(Collection entries)
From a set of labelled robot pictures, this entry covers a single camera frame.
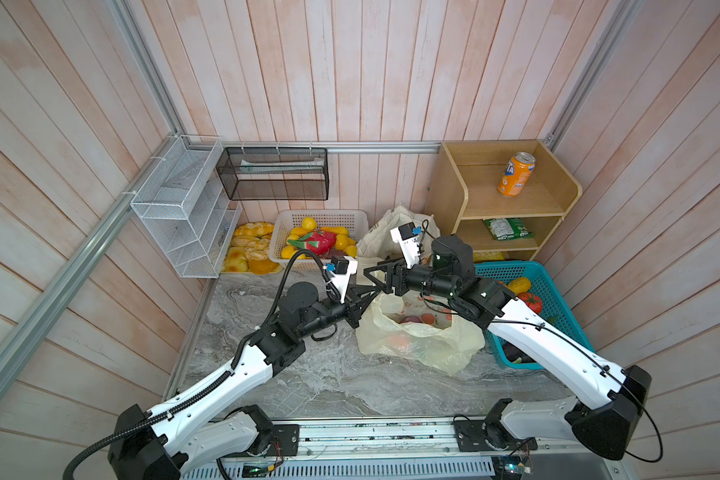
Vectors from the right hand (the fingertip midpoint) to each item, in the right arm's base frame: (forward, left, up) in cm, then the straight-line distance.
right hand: (370, 270), depth 67 cm
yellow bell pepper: (+16, -51, -29) cm, 61 cm away
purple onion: (+2, -14, -28) cm, 31 cm away
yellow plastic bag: (-8, -11, -12) cm, 18 cm away
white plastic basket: (+41, +32, -24) cm, 57 cm away
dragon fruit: (+30, +18, -23) cm, 42 cm away
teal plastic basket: (+15, -55, -30) cm, 64 cm away
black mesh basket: (+48, +34, -8) cm, 60 cm away
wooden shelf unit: (+29, -40, -2) cm, 49 cm away
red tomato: (+9, -52, -28) cm, 60 cm away
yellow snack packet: (+30, -44, -30) cm, 61 cm away
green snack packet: (+27, -43, -13) cm, 52 cm away
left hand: (-6, -2, -2) cm, 6 cm away

(WORK INSTRUCTIONS): Start with the first line of the records above and end with the line containing "Vectors from the". Output those lines exactly, pictures excluded.

(ANSWER TO THIS PROBLEM):
From a set of labelled robot pictures, this entry covers a single camera frame.
Vectors from the right hand (the fingertip midpoint) to each item, in the right arm's base frame: (forward, left, up) in cm, then the straight-line distance.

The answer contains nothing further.